Analyse Data blindly

Hello! I'm a student with only little experience in R. For my student job I am currently working on a employee survey regarding diversity and inclusion. Because of data protection I would like to analyse obtained data without being able to actually view the datatable. I imagine only knowing the structure of the data table, i.e. meaning of columns (categorial and numerical variables) and rows (subjects). For t-tests, analyses of variance, linear regression etc. I would have to clean the data set, though (missing values and outliers etc.). I'd be very grateful vor any tips and advice!

Thanks a lot and best of health

D

What could possibly go wrong?

Every R problem can be thought of with advantage as the interaction of three objects— an existing object, x , a desired object,y , and a function, f, that will return a value of y given x as an argument. In other words, school algebra— f(x) = y. Any of the objects can be composites.

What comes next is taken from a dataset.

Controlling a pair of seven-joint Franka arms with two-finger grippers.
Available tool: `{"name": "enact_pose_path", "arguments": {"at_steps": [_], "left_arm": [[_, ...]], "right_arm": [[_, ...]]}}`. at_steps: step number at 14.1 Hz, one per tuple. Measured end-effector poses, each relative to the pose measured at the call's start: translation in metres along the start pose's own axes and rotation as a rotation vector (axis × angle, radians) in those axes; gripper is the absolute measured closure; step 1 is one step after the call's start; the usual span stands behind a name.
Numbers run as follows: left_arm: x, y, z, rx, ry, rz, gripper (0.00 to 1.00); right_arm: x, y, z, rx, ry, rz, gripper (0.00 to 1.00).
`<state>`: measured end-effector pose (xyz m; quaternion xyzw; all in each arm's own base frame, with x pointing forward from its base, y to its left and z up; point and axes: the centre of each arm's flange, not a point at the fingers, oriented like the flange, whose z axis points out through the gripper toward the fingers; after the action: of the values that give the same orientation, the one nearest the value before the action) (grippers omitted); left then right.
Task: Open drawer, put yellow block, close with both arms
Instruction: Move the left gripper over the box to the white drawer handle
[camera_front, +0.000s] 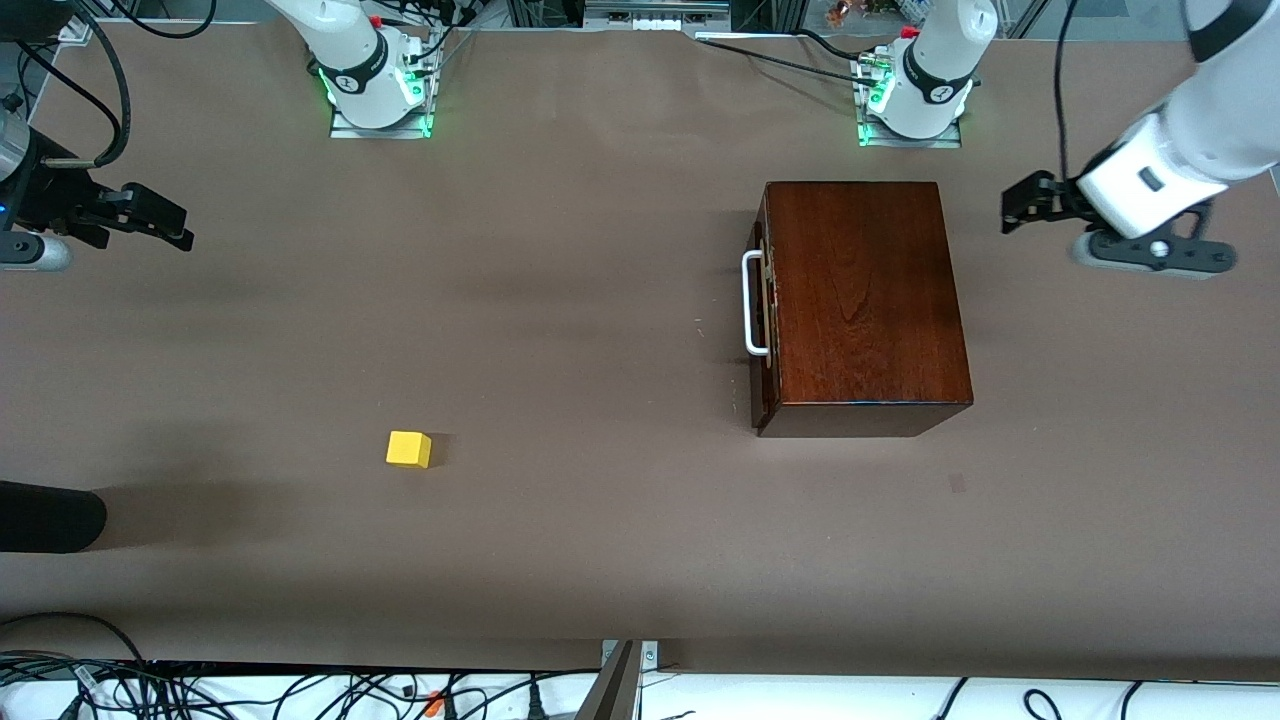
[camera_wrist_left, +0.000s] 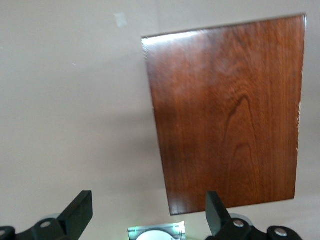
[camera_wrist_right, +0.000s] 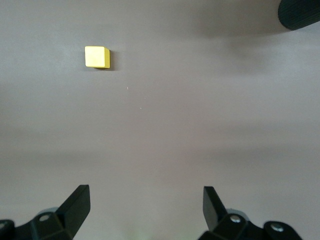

Usually, we have the benefit that x is, at the beginning, populated, and we can inspect it for properties that must be transformed through one or more f s before we can apply the f or f s that will yield y. Here, you must work backward from y to anticipate the transformations that are needed.

This suggests that y is the place to start—select the questions that you wish to put to the data. Under the principle of lazy evaluation there should be no effort applied to cleansing data that will not be used. So, identify all of the descriptive or test statistics first.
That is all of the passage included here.